Comme beaucoup d'établissements pénitentiaires, la prison de Sequedin, près de Lille, accueille des détenus musulmans. C'est ici, qu'en avril 2014, 65 prisonniers ont refusé de réintégrer leurs cellules . Leur revendication : pouvoir manger halal lors des repas et bénéficier d'une "cantine" (l'équivalent d'une épicerie, ndlr) moins chère.

"Où va-t-on-mettre les islamistes radicaux ?"

Après l'annonce, mardi, par Manuel Valls de la création des "quartiers spécifiques" pour les djihadistes, les surveillants nordistes sont circonspects. "L'observation des détenus fait partie de notre métier, indique à metronews Stéphane Lecerf, délégué Ufap-Unsa-Justice. Or, nous sommes un surveillant pour 110 prisonniers et l'établissement en accueille 800 au lieu de 560. Les prisons du Nord sont déjà surchargées."

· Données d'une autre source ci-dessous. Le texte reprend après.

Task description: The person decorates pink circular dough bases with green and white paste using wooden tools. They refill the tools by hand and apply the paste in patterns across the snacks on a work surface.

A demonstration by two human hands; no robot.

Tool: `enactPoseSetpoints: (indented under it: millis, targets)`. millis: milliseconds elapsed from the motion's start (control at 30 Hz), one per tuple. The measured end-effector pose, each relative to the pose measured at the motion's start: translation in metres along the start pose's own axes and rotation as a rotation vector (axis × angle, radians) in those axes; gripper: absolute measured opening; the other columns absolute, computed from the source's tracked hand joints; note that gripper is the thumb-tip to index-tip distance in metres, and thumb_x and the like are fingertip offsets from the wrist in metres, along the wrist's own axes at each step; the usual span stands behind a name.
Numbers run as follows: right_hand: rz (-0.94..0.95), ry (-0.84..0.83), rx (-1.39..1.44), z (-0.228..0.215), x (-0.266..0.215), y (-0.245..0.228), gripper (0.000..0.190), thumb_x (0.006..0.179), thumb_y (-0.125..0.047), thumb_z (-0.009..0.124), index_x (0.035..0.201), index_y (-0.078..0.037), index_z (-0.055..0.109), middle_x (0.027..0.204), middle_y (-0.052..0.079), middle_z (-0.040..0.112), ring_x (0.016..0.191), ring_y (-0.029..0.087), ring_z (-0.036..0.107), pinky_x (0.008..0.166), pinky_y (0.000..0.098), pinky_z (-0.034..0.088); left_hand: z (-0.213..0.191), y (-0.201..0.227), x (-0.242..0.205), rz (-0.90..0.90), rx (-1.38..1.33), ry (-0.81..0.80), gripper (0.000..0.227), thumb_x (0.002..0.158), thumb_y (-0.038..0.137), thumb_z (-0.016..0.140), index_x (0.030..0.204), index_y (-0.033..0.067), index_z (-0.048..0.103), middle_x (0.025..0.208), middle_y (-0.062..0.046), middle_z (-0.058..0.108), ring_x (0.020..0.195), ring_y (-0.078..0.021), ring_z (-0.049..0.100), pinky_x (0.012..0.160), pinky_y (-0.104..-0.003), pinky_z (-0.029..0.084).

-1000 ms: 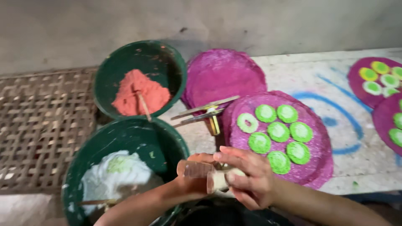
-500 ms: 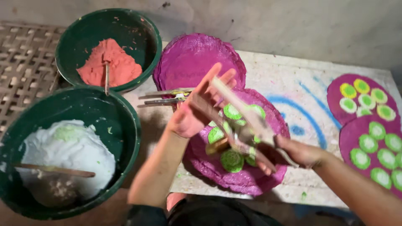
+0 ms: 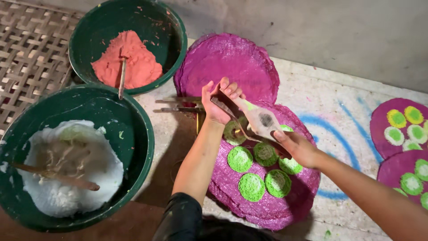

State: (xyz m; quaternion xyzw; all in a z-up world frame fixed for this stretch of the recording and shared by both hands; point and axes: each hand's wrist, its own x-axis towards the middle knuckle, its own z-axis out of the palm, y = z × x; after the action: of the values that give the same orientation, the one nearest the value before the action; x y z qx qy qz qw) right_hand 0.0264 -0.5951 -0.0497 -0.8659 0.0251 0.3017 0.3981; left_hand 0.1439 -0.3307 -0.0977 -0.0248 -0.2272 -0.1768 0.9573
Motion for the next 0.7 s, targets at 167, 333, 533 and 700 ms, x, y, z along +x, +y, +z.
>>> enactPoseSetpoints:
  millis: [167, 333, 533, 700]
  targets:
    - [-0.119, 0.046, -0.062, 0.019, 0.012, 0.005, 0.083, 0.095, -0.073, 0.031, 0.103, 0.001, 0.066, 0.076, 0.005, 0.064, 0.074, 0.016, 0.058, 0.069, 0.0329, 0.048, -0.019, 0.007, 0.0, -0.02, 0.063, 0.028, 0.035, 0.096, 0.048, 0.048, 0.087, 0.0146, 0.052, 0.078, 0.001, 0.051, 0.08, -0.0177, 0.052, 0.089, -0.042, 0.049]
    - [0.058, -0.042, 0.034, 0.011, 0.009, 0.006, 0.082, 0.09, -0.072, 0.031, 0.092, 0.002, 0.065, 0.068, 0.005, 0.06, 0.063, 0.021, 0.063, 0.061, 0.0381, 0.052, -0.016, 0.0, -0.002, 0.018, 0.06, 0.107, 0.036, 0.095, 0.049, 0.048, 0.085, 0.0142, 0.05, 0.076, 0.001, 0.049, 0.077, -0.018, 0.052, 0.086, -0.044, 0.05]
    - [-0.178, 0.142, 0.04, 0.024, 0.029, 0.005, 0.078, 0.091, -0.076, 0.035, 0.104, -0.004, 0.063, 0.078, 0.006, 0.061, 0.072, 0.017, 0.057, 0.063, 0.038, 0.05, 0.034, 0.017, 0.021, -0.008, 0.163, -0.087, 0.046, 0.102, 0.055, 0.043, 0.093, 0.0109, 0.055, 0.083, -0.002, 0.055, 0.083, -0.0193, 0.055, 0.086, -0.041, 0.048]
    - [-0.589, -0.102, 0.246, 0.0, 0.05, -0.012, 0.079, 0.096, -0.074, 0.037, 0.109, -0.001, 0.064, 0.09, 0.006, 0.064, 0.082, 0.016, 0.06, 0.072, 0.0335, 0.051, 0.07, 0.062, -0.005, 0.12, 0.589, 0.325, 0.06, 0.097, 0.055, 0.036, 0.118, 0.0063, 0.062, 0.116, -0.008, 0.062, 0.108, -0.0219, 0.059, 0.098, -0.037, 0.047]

Stéphane Lecerf se demande "où va-t-on mettre les islamistes radicaux ?" : "La solution serait de construire de nouvelles prisons, mais cela n'est pas à l'ordre du jour." Pour lui, la réouverture de la prison de Loos, prévue pour 2022, ne devrait pas permettre de désengorger les prisons nordistes. "En attendant, nous avons un imam qui reçoit les prisonniers, ajoute-t-il. Cela permet d'éviter les dérives. Quant aux prédicateurs incarcérés, c'est difficile de les identifier, avec seulement un surveillant par coursive."